### WHAT NEEDS TO BE DONE
Go over the entries and report the lines where the word "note" occurs.

### MATERIAL FOR THIS EXERCISE

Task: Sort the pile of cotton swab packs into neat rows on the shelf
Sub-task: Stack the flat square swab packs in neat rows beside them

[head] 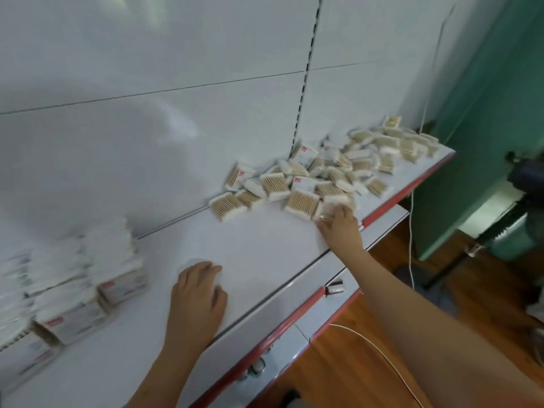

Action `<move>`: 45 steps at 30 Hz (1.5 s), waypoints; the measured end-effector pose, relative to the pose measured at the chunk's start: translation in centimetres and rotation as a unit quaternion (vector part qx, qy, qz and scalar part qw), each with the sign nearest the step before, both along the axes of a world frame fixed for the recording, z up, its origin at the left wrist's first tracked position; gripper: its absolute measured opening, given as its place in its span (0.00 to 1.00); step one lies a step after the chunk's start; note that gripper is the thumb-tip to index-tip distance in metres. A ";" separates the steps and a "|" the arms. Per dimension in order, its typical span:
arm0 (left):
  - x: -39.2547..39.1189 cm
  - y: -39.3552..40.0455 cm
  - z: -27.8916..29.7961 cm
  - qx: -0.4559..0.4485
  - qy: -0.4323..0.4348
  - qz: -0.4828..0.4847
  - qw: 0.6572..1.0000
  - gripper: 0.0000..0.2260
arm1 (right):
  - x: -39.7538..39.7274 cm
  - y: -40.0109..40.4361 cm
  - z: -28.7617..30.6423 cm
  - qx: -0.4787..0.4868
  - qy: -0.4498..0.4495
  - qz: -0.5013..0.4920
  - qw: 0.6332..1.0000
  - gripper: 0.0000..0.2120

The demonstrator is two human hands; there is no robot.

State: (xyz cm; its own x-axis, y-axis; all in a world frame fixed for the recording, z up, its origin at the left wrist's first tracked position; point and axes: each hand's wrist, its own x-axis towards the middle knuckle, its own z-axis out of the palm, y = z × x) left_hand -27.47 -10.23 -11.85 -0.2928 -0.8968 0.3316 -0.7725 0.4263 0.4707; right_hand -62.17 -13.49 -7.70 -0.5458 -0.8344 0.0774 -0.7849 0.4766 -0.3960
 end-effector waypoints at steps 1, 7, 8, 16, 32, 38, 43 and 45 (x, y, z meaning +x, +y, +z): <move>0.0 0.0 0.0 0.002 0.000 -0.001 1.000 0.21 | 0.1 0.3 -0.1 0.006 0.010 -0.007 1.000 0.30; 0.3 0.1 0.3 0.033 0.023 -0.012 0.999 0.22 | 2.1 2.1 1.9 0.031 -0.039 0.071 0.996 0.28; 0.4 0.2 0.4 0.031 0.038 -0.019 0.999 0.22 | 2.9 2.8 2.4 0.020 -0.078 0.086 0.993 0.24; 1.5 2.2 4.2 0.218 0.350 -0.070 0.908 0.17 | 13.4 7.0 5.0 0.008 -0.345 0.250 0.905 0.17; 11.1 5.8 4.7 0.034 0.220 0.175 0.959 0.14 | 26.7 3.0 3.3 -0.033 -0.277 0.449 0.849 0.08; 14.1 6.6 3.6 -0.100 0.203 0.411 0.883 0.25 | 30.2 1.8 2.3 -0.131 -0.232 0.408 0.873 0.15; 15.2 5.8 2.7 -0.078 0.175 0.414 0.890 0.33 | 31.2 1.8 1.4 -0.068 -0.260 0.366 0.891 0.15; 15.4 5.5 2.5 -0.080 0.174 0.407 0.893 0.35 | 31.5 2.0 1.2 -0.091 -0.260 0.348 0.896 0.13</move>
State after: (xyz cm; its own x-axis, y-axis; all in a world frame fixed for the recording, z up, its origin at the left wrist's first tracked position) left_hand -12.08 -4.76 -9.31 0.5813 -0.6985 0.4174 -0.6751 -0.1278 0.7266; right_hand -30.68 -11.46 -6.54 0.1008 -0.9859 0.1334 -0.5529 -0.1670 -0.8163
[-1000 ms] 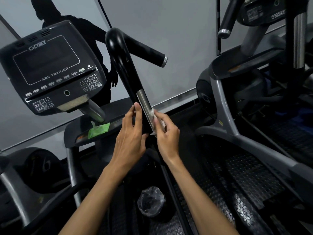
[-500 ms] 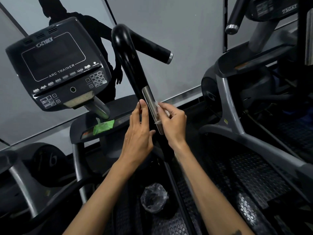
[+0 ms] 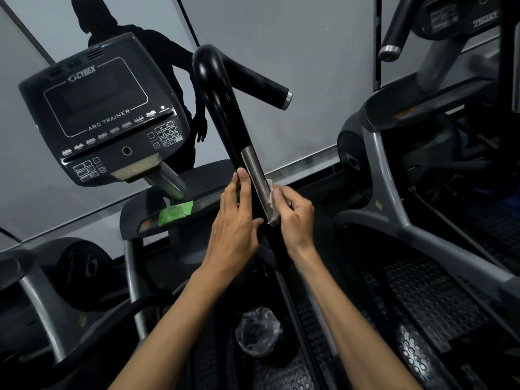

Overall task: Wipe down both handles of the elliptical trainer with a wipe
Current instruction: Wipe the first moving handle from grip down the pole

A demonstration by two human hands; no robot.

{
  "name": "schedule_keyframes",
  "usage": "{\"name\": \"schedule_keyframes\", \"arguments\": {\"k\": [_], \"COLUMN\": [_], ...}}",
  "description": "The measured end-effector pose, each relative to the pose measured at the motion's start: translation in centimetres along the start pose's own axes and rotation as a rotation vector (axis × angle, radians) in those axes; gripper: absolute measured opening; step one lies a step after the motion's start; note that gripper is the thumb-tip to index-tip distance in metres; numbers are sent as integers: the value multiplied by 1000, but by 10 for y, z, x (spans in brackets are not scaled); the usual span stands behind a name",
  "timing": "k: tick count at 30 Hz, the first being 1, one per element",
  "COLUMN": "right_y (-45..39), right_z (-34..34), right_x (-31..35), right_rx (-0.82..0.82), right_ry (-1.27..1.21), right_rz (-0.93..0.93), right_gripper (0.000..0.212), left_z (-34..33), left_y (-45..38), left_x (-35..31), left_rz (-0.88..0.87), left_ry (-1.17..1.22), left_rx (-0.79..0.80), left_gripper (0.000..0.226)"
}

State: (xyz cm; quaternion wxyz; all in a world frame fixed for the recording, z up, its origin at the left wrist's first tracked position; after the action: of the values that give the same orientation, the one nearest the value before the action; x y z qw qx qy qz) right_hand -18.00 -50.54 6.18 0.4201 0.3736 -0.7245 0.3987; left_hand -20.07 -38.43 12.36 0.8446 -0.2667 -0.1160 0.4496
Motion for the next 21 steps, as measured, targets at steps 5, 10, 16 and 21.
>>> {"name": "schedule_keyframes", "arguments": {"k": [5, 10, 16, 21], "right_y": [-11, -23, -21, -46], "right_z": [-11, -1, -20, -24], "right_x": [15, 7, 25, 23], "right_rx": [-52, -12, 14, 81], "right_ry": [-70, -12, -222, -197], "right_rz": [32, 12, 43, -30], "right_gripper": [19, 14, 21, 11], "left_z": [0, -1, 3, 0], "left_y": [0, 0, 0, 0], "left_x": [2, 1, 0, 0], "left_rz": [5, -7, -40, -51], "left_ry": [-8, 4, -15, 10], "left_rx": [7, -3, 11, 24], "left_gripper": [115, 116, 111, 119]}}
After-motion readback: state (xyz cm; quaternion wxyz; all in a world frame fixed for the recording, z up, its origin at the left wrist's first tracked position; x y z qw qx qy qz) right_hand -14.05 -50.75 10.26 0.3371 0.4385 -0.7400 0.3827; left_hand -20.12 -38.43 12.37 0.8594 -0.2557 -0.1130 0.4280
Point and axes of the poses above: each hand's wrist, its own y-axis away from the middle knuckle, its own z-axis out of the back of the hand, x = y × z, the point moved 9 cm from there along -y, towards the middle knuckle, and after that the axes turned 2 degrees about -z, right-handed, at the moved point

### OUTPUT FOR THIS EXERCISE
Action `<move>`: 45 steps at 30 Hz (1.5 s), waypoints; the measured end-effector pose, relative to the pose measured at the chunk's start: translation in centimetres and rotation as a unit quaternion (vector part qx, qy, qz and scalar part qw), each with the sign nearest the step before, both along the axes of a world frame fixed for the recording, z up, its origin at the left wrist's first tracked position; gripper: its absolute measured opening, given as its place in its span (0.00 to 1.00); step one lies a step after the chunk's start; note that gripper is the thumb-tip to index-tip distance in metres. A ";" separates the steps and a "|" the arms. Per dimension in order, its typical span:
  "description": "The measured end-effector pose, each relative to the pose measured at the motion's start: translation in centimetres along the start pose's own axes and rotation as a rotation vector (axis × angle, radians) in those axes; gripper: absolute measured opening; step one lies a step after the motion's start; note that gripper is the thumb-tip to index-tip distance in metres; numbers are sent as integers: the value multiplied by 1000, but by 10 for y, z, x (spans in brackets are not scaled); the usual span stands behind a name",

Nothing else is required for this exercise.